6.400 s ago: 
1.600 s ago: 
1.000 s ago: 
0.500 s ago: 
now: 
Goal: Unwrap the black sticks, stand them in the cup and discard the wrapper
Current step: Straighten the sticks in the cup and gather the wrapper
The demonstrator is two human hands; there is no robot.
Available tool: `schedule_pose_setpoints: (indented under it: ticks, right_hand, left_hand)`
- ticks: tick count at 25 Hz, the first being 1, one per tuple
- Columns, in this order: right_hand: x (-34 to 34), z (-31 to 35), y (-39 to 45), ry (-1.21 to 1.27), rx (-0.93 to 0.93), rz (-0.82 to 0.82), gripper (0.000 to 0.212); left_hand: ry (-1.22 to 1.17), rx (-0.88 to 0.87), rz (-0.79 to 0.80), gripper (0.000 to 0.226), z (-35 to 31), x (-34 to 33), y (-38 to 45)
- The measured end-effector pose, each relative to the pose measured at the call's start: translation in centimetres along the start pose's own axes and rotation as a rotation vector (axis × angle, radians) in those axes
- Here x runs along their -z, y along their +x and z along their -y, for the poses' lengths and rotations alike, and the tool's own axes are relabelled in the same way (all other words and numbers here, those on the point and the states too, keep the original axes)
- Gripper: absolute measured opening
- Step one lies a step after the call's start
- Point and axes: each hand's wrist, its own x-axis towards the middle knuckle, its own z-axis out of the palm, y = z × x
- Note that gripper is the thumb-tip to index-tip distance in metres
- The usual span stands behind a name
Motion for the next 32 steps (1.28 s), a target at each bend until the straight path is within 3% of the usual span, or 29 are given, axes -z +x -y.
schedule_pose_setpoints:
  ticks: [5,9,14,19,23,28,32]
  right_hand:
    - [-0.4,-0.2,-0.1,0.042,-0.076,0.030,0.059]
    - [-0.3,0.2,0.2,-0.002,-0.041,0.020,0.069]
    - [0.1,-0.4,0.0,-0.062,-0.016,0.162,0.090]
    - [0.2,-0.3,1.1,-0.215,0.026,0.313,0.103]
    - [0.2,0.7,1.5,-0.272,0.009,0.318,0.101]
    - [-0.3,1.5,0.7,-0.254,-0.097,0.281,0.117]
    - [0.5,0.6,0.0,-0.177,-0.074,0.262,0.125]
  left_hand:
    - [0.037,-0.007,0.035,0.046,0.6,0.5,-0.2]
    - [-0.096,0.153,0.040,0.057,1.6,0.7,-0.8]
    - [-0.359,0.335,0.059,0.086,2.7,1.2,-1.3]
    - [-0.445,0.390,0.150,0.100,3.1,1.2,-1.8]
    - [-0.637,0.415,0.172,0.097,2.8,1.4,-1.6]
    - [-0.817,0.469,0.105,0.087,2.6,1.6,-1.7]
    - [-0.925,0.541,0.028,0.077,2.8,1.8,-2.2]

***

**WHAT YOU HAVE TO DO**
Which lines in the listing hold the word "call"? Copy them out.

**YOUR SOLUTION**
- The measured end-effector pose, each relative to the pose measured at the call's start: translation in centimetres along the start pose's own axes and rotation as a rotation vector (axis × angle, radians) in those axes
- Step one lies a step after the call's start

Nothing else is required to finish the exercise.